WORK INSTRUCTION -> Using the listing below, copy every line that mentions "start".

MATERIAL PROVIDED ->
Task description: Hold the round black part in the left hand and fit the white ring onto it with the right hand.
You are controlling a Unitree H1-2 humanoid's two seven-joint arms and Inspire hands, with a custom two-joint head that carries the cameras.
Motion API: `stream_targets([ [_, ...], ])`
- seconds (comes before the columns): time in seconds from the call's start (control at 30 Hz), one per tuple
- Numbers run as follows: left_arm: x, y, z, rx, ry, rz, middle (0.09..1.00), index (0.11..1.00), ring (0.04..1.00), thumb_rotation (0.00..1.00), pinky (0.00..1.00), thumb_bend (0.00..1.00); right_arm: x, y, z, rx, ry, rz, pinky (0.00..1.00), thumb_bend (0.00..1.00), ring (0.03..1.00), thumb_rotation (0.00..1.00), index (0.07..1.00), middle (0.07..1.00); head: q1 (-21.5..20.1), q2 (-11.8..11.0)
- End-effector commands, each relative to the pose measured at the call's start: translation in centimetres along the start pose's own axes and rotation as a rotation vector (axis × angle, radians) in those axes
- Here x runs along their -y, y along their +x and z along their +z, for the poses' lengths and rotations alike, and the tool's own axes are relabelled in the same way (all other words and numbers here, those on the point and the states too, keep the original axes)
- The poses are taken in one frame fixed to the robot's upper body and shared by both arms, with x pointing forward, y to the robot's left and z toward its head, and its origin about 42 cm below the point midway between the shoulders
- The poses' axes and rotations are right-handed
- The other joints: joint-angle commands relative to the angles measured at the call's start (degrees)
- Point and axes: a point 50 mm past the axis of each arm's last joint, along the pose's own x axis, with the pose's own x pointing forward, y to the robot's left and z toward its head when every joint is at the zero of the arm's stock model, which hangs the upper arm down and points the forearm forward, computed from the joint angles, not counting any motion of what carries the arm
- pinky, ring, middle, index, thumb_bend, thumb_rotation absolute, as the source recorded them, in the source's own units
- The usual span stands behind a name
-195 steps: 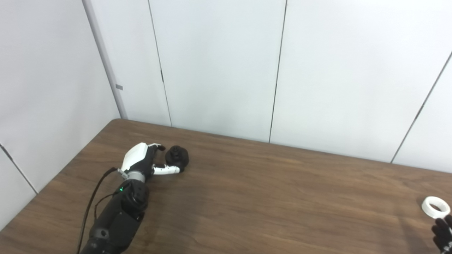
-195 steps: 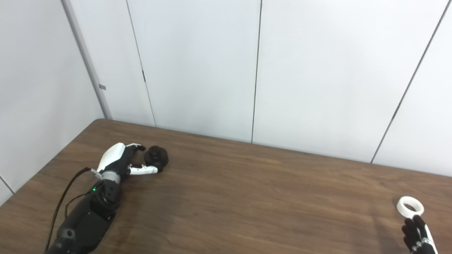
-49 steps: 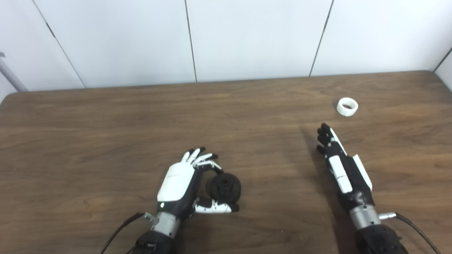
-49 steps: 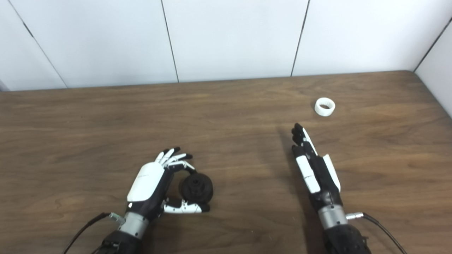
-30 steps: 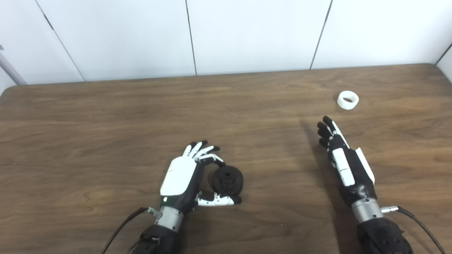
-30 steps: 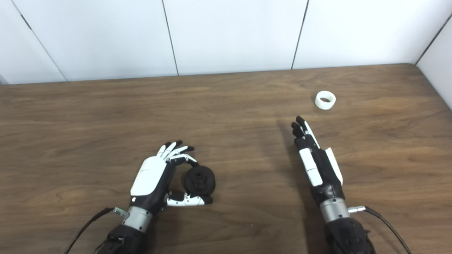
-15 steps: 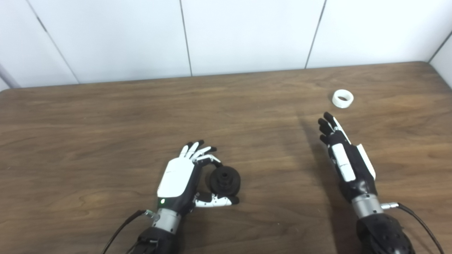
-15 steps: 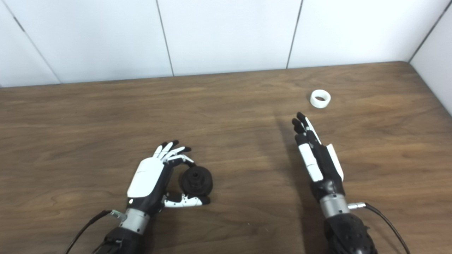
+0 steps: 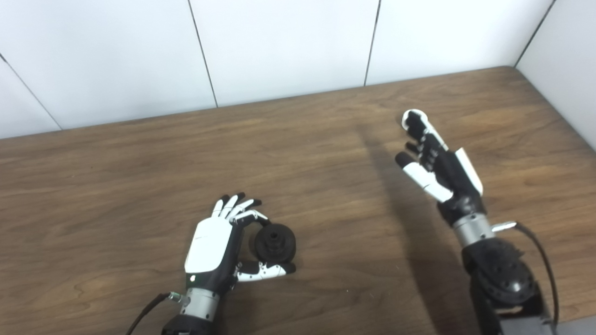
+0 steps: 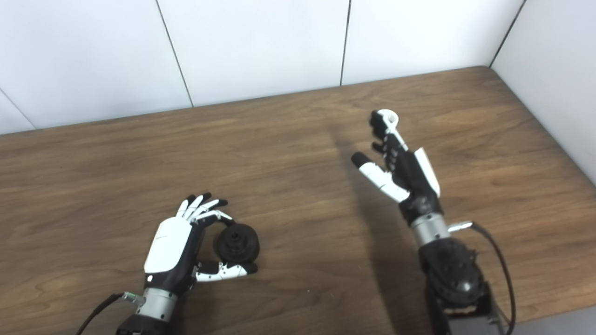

RESULT OF THE EXERCISE ->
- seconds (comes before the columns): time in seconds from the call's start (control at 30 Hz), one per tuple
- End-effector commands, each relative to the pose measured at the call's start: translation in centimetres along the start pose's own axes and rotation as a rotation vector (axis × angle, radians) in those axes
- The other joints: joint-angle commands relative to the angles measured at the call's start (degrees)

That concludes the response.